The Cambridge Geek

Pacific Rim Uprising

This is probably the most impressively produced fan film I've ever seen.

John Boyega stars in a film he helped make, because he saw the first one and went "I want to be in that." And so we get the story of Jake Pentecost: "He's a really good pilot, but he's got a troubled past, so now he's a cool smuggler. Also Idris Elba is his dad. OC, do not steal!"

Pentecost is dragged back into the Jaeger training programme after a run-in with Amara Namani (Cailee Spaeny), orphaned by an early Kaiju attack, who decides to build her own tiny Jaeger. That's definitely something a teenager can do. At the same time, the Jaeger programme is being replaced by a drone system, leaving all of the pilots possibly out of a job. Until a rogue Jaeger turns up.

Most important point first. Do you want to watch giant robots punching other giant robots, and possibly monsters? Then this is absolutely the film for you. It is silly, and it knows it. You're watching this for the spectacle, and it has that in spades.

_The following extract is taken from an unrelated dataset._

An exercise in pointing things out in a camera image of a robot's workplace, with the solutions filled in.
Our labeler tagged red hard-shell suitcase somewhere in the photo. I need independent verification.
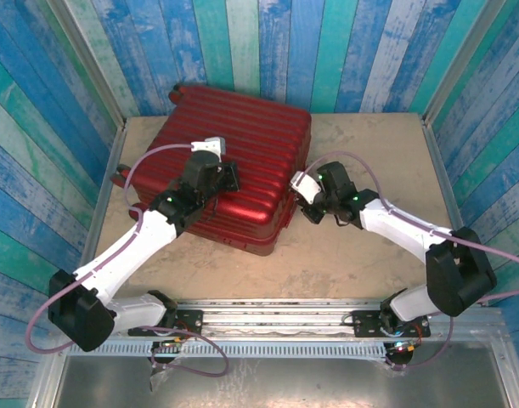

The fight scenes are fluid, with the occasional slapstick tweak (helipad to the face!), and this has got some of the best weapon noises I've heard in a while. (Also, I'm pretty sure Boyega must have wandered into the Star Wars sound effects booth for a little while, and sneaked off with a CD of R2D2 noises for use in this film.)

Also, do you want massive swords? We've got those. But now, they're also on fire.

The plotting is mostly tight, though there's a bit of a tone change halfway through the film, that feels a little like it was done as China-pandering. That's happening increasingly, and I understand the need to appeal to a market, but sometimes it feels clumsy. (Jing Tian always had to be the most fashionable person in the room.) There's also a very nice bit of re-building that happens at the two-thirds mark that sets up the climax rather cleverly.

Nice characterisation all around, and the spunky sidekick managed to avoid being too annoying, which is always a fine line to walk. Boyega and Eastwood work well together, though Eastwood always felt like the lesser partner of the two. Boyega has fun with keeping it comical, such that there's less of the dramatic moments the first film did rather well.

And the return of Charlie Day and Burn Gorman was lovely, as they have the same mad tension, trying to solve the mysteries of the day.

Not quite up to the standards of the first one, but that did have the benefit of being somewhat novel at the time. Still, enjoyed the first one? Go watch this.